Thursday, September 22, 2011

Grateful for the BIG Things

I didnt expect this week to be a difficult one. I didnt expect this day to bring me to tears. Actually. On the contrary, I expected this week to be very busy, but fun and fast... leading me straight into the weekend with my birthday. But it has been fairly difficult, extremely busy, stressful, and crawling by. But, of course, its been manageable. I actually expected today to be a really easy, fast, fun day. Yes, theres homework, but I had one class and it had a test. Within 15 minutes, I was out of there and still have my whole day to look forward to. But this day packed an unexpected punch. Not a bad one, by all means... although I guess a punch cant really be taken in a good way... Let me rephrase. This day provided an unexpected... unexpected. There. Thats the best I got.

I found out the other day that my sister would be having surgery today to take out a tooth that had 'resorbed.' Meaning it died. Given, my sisters teeth are cleaner than mine. But it stems from an accident we were both in 12 years ago.
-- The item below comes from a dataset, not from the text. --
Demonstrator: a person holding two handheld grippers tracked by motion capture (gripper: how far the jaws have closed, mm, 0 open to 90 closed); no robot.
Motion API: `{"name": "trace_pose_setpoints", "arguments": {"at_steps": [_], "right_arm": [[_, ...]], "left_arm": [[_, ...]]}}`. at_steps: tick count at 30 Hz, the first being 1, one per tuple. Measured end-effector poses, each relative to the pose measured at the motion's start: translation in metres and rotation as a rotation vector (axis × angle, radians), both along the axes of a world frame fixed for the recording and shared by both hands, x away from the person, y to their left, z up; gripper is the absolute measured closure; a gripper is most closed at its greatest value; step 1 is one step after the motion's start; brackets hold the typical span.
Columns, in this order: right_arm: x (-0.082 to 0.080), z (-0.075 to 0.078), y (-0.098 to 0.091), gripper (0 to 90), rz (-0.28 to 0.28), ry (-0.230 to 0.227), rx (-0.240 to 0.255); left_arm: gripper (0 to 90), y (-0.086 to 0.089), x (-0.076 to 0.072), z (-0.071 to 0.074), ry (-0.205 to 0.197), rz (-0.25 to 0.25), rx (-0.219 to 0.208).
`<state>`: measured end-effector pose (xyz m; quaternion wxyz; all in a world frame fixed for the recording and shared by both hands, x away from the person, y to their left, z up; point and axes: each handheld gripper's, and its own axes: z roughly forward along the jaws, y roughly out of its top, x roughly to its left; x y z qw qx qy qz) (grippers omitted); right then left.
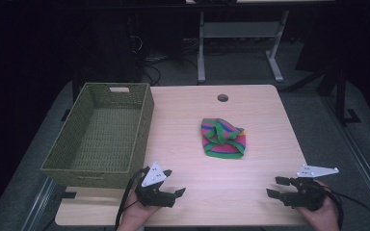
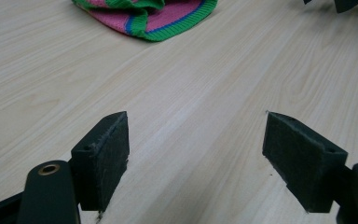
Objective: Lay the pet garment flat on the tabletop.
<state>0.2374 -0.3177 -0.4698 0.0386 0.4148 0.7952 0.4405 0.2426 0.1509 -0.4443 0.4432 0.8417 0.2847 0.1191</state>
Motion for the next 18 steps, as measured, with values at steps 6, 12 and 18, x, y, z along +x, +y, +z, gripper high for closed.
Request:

An accident that truly changed our lives. Shaped us into the people we are today. Gave us an understanding and gratefulness for life. We never thought wed be returned to the accident in such a way that Jordanna has faced. The way Im laying this out may be confusing. But if you read my blog, Im sure you know all about what Im talking about.

Jordanna was 12. She had several injuries that no doctor expected her to make a full recovery from. Let me make that simpler. Doctors were shocked she survived. My sister nearly died. One of the injuries was a broken jaw, which led to the more recent discovery of a resorbed tooth (apparently, this can take years to happen/discover, which is exactly what happened). Anyways. Today she had the tooth removed and will have an implant put in tomorrow. It will appear as if nothing happened. But she knows what happened. And so do we.

I called her this morning to tell her I was praying for her, but I missed her. I knew this was a big deal, but I dont think the full extent was really understood... until I read her blog.

I am able to recall aspects of our accident the best. I typically can do it matter-of-factly, rather than becoming emotional. Mind you, I was 8 at the time of it and therefore didnt understand the complete gravity of everything. But her interpretation of it in her blog brought me to tears. I know how blessed I am that the Lord decided it was not her time. I was reminded of that again today. In a new way.

Today, I was reminded of the days in the hospital, seeing her in her coma. Seeing her in therapy. Seeing her want to talk so bad that she broke the bands keeping her jaw shut after surgery. Seeing her face obstacle after obstacle, yet putting a smile on and gaining determination to prove everyone expecting the worst wrong. She was so inspiring. That hasnt changed.

Today, I was reminded how close I came to becoming an only child. Some people want that. I dont. Especially with the sister I have. I wouldnt give her up for anything. I had glimpses of what my life wouldve been like without her. It would be so dull. It would be so depressing. There would be no spurts of joy she brings. No extra brightness in a room when she walks in. No love and understanding she provides. It would be so hard.

But today, I dont have to think that way. I dont have to wonder what she would be doing today and what type of impact she would have on people. (My sister is the type of person who really touches people and can make a difference.) I dont have to wonder who she would become. I dont have to miss her.

I get to be grateful I have her. I get to thank the Lord He didnt take her. Her time wasnt finished. I get to smile remembering something she said the other day. I get to be excited to see her this weekend. I get to talk to her husband and know her surgery went well. I get to feel so incredibly blessed to have my sister.

Today is a day of remembering. It is a day that couldve been a terrible day. It could be filled with tears of asking why and what-if. But its not. It is filled with tears of joy, knowing she is alive and well. It is filled with an appreciation for her. It is filled with feeling blessed.